Oleh: P. Adriyanto

“Bapa bagi anak yatim dan Pelindung bagi para janda, ialah Allah di kediaman-Nya yang kudus” *Mazmur 68:6*

Saat ini sedang dihebohkan kasus ibu Candi Widarta (60 tahun) seorang Katolik dan pendoa, yang dituduh menyekap dan menyiksa 5 orang anak adopsinya di beberapa hotel mewah di Jakarta selama 10 tahun. Kelima anak tersebut harus tidur di kamar mandi dan diberi makanan basi; demikian yang dituduhkan. Namun kesaksian dari salah seorang anak mengatakan tuduhan tersebut tidak benar. Setiap hari mereka bersama-sama makan di restoran hotel.

Hal yang sangat mengherankan adalah mengapa anak-anak tersebut di tempatkan di hotel-hotel mewah dengan biaya 3 juta per hari. Dari mana sumber dananya dan mengapa anak-anak tersebut sering dipindah-pindah? Tidak mengherankan bahwa banyak orang berprasangka buruk terhadap ibu ini.

 

Perlindungan terhadap janda juga harus berhati-hati jangan asal janda.

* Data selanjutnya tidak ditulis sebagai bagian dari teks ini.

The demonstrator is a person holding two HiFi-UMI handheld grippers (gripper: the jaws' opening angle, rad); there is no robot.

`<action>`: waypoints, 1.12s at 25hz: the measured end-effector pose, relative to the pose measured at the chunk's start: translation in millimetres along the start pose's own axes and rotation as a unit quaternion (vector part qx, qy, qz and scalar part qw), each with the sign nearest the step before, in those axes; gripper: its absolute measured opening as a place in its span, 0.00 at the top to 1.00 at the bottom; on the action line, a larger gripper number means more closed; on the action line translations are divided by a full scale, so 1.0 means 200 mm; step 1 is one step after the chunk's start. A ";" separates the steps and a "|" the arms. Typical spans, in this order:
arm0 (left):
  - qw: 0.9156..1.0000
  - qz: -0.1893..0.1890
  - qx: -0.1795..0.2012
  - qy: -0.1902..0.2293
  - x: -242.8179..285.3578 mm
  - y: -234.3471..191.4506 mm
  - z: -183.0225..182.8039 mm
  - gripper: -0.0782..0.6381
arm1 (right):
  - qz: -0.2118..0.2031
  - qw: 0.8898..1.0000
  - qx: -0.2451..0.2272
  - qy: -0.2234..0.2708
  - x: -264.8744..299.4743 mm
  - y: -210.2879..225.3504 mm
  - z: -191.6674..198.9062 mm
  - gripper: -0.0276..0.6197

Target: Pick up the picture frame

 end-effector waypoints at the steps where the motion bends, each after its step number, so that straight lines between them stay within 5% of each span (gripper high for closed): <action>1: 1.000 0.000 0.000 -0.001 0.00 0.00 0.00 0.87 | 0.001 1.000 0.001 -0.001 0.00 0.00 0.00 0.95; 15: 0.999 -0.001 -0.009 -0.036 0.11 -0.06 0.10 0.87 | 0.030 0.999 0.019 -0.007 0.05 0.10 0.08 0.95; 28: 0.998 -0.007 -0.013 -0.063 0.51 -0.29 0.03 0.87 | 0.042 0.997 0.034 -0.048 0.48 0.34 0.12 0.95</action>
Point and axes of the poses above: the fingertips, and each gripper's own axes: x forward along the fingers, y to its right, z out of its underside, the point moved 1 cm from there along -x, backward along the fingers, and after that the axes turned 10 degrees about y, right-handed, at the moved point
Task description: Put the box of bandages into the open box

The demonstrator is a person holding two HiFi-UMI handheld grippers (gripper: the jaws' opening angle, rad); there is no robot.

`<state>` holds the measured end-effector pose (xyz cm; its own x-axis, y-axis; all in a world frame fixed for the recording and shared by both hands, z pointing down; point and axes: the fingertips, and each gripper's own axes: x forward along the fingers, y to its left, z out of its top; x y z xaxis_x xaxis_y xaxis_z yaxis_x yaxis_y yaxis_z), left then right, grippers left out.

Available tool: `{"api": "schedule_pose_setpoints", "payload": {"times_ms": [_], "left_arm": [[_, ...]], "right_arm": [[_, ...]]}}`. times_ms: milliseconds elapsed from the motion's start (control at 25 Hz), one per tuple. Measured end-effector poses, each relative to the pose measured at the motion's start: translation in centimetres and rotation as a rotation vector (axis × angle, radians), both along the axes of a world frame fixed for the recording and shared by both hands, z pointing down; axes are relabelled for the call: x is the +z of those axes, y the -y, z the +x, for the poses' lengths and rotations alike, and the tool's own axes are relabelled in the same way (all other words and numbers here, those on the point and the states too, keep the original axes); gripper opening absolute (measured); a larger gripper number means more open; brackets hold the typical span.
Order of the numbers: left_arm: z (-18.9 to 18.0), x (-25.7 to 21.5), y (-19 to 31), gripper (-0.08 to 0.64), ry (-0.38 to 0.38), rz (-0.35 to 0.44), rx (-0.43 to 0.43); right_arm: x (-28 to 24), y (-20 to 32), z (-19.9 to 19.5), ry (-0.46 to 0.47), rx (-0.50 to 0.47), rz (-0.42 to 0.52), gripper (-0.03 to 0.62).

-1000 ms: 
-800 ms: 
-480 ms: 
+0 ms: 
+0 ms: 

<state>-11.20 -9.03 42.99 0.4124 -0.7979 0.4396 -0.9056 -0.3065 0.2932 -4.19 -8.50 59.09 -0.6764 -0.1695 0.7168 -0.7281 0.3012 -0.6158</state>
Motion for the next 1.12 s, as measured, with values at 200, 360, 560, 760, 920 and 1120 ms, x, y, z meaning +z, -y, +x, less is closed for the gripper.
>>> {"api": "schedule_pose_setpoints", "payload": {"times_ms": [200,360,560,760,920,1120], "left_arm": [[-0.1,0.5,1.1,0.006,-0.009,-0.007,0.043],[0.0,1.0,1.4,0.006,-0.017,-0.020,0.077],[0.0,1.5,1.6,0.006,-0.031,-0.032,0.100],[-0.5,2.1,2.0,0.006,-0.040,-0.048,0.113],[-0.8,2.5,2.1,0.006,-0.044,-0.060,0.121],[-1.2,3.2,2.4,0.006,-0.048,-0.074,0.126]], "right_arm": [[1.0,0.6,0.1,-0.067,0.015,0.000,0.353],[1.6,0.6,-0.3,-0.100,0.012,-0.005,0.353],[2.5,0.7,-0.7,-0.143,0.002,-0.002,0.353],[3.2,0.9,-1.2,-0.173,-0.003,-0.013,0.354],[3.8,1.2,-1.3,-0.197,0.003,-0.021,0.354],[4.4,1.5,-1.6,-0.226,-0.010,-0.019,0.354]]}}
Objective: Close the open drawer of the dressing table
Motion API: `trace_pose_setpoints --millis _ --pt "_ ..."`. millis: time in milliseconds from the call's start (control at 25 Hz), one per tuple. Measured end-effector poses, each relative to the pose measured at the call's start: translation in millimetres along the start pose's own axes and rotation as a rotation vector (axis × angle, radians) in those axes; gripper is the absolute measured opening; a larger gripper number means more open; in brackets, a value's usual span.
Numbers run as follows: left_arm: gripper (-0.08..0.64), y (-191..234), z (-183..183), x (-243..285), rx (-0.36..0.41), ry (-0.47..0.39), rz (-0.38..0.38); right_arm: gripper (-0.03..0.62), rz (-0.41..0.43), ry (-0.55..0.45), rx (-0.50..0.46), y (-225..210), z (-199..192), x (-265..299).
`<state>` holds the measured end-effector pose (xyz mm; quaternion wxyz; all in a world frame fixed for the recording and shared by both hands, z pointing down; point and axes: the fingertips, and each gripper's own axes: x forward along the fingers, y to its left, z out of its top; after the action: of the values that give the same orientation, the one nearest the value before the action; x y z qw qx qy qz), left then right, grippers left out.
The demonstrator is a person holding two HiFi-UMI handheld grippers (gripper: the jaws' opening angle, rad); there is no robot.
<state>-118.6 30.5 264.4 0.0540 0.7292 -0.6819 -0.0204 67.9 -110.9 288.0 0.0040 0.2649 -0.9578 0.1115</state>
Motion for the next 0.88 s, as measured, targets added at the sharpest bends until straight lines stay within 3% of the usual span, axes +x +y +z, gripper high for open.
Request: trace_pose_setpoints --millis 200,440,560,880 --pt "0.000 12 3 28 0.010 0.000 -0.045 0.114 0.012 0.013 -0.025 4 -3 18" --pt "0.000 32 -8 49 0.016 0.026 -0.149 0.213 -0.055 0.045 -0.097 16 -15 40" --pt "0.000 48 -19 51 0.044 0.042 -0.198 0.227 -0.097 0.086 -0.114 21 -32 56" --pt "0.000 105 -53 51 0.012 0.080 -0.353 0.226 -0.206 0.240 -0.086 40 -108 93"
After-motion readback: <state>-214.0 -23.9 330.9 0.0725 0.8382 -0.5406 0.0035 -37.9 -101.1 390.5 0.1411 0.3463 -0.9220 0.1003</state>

Saya punya pengalaman sekitar tahun 1988, client perusahaan di mana saya bekerja, minta agar janda kembang simpanannya di Tebet, bisa dibiayai hidupnya setiap bulan.

Alkitab dengan jelas memberi kriteria tentang janda yang pada intinya adalah:

* kita harus menghormati janda-janda yang benar-benar janda.

* Janda yang.mempunyai anak atau cucu harus belajar berbakti kepada keluarganya agar berkenan kepada Allah.

* Janda yang benar-benar janda, yang ditinggalkan seorang diri, menaruh harapannya kepada Allah dan bertekun dalam permohonan doa siang dan malam

*Janda yang hidup mewah dan berlebih-lebihan, ia sudah mati selagi hidup.

(1 Timotius 5: 3~6)

Firman Tuhan mengatakan bahwa bila kita mengunjungi yatim piatu dan janda-janda dalam kesusahan mereka, maka itulah yang merupakan ibadah yang murni dan yang  bercahaya di hadapan Allah.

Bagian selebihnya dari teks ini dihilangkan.